At 10 PM, the United States Supreme Court rendered what were to be the final decisions on the 2000 Presidential election. The first ruling was a 7-2 vote that stated the Florida Supreme Court had erred when it called for a statewide manual recount. In a close but hardly unusual 5-4 vote, it declared that the counting of the undervotes only amounted to a violation of the Constitution’s Equal Protection Clause (The United States Supreme Court). It did state that Gore could utilize other remedies, but it could not include a recount. Essentially that meant the election battle was finally over.
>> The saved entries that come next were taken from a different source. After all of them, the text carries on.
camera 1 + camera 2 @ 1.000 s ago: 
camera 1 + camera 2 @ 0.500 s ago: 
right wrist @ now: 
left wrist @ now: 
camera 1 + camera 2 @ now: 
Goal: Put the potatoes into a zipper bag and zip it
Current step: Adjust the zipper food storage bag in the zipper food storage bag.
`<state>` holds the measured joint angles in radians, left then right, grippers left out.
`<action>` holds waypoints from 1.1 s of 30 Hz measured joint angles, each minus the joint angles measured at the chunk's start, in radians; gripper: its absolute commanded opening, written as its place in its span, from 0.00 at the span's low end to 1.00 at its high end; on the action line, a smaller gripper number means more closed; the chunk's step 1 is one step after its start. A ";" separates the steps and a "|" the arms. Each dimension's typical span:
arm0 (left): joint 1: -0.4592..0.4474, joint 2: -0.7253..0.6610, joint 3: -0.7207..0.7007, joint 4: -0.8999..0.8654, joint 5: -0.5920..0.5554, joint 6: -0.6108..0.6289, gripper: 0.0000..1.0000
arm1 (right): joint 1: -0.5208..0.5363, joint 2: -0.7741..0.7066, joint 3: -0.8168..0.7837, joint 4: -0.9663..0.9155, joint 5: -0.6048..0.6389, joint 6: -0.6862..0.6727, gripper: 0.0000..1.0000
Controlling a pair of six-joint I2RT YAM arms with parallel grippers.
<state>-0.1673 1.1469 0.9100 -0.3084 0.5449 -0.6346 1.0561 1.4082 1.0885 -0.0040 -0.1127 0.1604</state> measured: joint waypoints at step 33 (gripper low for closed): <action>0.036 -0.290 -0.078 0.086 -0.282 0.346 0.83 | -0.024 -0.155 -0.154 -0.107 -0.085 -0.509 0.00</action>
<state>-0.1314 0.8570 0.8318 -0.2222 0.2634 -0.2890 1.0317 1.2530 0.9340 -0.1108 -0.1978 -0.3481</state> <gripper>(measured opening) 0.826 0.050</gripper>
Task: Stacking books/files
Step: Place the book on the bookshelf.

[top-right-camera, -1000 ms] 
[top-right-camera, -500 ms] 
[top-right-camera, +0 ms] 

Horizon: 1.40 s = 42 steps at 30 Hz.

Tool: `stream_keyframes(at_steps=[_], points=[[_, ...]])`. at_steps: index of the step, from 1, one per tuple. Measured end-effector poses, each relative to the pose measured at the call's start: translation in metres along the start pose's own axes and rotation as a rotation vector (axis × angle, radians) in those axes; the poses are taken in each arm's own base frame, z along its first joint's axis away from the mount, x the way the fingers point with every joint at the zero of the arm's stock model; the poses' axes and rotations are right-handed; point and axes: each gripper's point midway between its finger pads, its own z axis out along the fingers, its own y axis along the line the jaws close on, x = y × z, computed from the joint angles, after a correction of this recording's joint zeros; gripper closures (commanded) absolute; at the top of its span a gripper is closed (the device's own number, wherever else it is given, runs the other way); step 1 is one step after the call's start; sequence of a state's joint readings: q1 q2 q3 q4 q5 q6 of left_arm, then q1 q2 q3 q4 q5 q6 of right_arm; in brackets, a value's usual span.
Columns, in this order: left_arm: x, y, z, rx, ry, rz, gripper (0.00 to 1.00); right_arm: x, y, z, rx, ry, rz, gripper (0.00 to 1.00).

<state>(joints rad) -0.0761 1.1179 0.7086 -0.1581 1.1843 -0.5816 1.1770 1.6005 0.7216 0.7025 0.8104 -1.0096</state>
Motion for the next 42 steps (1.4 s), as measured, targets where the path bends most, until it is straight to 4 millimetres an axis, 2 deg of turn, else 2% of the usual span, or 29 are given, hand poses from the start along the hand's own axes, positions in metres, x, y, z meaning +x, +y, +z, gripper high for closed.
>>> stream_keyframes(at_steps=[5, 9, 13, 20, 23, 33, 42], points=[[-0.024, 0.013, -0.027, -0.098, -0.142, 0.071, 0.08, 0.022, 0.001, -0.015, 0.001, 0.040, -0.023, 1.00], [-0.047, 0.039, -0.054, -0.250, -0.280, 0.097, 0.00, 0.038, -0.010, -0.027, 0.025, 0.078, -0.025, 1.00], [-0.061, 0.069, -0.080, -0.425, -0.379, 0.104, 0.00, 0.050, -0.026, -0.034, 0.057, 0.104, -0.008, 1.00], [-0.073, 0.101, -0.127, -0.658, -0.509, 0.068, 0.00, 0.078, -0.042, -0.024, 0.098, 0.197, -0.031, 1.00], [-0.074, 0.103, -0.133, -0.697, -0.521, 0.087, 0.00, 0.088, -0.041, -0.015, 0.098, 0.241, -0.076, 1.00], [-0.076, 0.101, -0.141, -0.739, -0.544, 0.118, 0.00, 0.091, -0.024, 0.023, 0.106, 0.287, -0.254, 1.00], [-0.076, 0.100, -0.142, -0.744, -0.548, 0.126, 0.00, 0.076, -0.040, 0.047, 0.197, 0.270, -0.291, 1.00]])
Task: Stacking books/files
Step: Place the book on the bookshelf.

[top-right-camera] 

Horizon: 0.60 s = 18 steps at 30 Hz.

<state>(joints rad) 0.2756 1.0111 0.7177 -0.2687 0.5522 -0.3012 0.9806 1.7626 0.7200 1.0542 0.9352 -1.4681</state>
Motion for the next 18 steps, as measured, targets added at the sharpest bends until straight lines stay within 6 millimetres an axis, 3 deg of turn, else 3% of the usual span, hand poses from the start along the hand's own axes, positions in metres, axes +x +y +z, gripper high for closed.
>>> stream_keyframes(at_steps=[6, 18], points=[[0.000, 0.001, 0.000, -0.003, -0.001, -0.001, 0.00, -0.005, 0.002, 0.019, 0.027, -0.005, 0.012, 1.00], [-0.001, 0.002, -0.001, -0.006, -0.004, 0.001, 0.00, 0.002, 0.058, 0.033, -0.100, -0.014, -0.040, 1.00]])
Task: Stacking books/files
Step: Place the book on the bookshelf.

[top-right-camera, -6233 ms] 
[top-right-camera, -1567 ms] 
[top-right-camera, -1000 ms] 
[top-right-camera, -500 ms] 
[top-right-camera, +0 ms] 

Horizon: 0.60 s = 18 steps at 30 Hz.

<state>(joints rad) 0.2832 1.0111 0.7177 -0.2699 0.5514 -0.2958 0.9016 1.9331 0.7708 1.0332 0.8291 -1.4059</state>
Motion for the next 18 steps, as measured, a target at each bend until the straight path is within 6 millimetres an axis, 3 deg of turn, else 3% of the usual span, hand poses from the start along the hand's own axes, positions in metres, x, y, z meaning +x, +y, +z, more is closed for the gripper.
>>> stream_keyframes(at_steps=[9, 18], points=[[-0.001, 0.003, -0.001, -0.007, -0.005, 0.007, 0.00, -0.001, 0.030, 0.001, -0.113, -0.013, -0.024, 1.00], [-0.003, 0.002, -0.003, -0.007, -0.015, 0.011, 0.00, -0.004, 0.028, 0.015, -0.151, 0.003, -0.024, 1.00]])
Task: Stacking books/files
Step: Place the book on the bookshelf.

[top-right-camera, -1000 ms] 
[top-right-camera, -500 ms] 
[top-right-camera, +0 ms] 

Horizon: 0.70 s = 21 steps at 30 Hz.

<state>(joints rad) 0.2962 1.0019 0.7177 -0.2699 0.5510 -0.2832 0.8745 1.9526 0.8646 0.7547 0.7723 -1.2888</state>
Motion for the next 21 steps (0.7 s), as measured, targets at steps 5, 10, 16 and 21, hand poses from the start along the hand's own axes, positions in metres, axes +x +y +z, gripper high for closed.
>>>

The next day Al Gore addressed the nation, accepted the decision of the US Supreme Court, and pleaded with the country to unite behind our next President-George Bush.

A close look at the decision of the Supreme Court of the United States reveals the incisiveness of the ruling. The Supreme Court noted that 2% of persons voting in Presidential election across the nation did not register vote for President, either deliberately or by a voter error. The Court did specifically state in their opinion of the ruling:

In certifying election results, the votes eligible for inclusion in the certification are the votes meeting the properly established legal requirements. (The United States Supreme Court)

It is evident that the Court was clearly referring to the process of the Punch Card ballot machine that may reject incomplete or incorrectly punched ballots. The Supreme Court’s decision predominantly centered on the Equal Protection Clause of the Constitution. The Court correctly viewed the Florida Supreme Court as having set new standards for resolving Presidential contests. Specifically, they chastised the State Supreme Court in a multitude of ways, all leading to violation of the Equal Protection Clause. They cited the fact that the State Supreme Court allowed votes to be recounted with varying standards to determine what a legal vote is. In fact,Broward County had a much more lenient standard of acceptance of a tainted ballot than that ofPalm Beach County. This would result in an uneven voting process certainly violating the Equal Protection Clause (The United States Supreme Court).

In addition, The Florida Supreme Court’s decision provided no guarantee that the recounts included in a final certification must be complete. The acceptance of partial recounts being included was a problem for the US Supreme Court:

The press of time does not diminish the constitutional concern. A desire for speed is not a general excuse for ignoring equal protection guarantees. (TheUnited States Supreme Court)

Once again, The Supreme Court issued a correct ruling in not permitting partial vote tallies from counties to be certified. Furthermore, The US Supreme Court had a problem with actually who would perform the recounting of the votes. They were concerned that ad hoc teams of judges with no specific training in analyzing ballots would be interpreting the ballots. They also had issues that while some judges would be there from an observer status, they did not have the right to object to the proceeding. It is clear that the process ordered by the Florida Supreme Court does not meet the necessary minimal requirements to protect the individual voter in this extraordinary statewide recount (The United States Supreme Court).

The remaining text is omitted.